Just this June, police have issued a warning to Android users after at least two individuals lost an aggregate sum of S$99,800 from their Central Provident Fund (CPF) savings due to a new kind of malware scam. Victims reportedly stumbled upon advertisements for groceries, including seafood, on various social media platforms, primarily Facebook. After reaching out to the businesses through social media or WhatsApp, they were directed to download an Android Package Kit (APK) file to place orders and process payments. APKs are installation files for Android apps, which can be downloaded from the Internet and third-party app stores, as opposed to the official Google Play Store. These APK files could contain malicious software or “malware”, particularly those designed for phishing. Unwitting victims, unaware of the hidden malware in the downloaded application, opened their devices to remote access by scammers.
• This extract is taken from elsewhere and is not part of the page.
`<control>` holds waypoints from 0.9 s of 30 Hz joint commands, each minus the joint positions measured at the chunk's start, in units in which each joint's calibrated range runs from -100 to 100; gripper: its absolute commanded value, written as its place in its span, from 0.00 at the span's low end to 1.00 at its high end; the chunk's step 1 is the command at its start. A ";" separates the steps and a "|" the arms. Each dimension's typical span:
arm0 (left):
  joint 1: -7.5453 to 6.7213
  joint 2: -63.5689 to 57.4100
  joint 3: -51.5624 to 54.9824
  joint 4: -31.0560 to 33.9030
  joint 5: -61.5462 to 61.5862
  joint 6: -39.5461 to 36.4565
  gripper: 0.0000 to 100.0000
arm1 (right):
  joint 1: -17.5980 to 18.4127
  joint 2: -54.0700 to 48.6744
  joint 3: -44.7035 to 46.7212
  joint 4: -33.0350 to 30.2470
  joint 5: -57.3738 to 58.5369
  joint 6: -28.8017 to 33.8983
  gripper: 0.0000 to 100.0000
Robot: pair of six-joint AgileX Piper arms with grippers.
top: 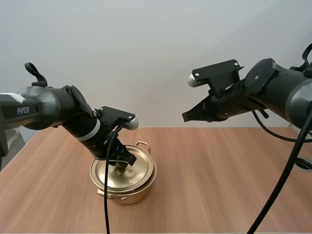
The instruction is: Open the pot, put the car inside, and close it
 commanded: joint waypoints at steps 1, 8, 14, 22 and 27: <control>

This allowed the cybercriminals to pilfer sensitive data such as Singpass passcodes and other stored information on the victims’ devices. “The scammer might also call the victim to ask for their Singpass passcode, purportedly to create an account on the application,” the police cautioned. Further exploiting the victims’ trust, scammers directed them to phony bank application login sites to input their banking credentials. Equipped with keylogging capabilities, the malware would record the information and transmit it to the scammers. These cybercriminals, now possessing stolen Singpass passcodes, accessed victims’ CPF accounts remotely. They withdrew funds through PayNow, which were then deposited into the victims’ bank accounts. Subsequently, the scammers utilized the victims’ banking application to transfer the CPF funds away via PayNow. Victims only detected the scam when they noticed unauthorized transactions in their bank accounts. Just yesterday, TOC reported on a case where a preschool teacher had most of her money transferred out of her account without her permission, even after she immediately deleted the suspicious app that she had downloaded online two months ago.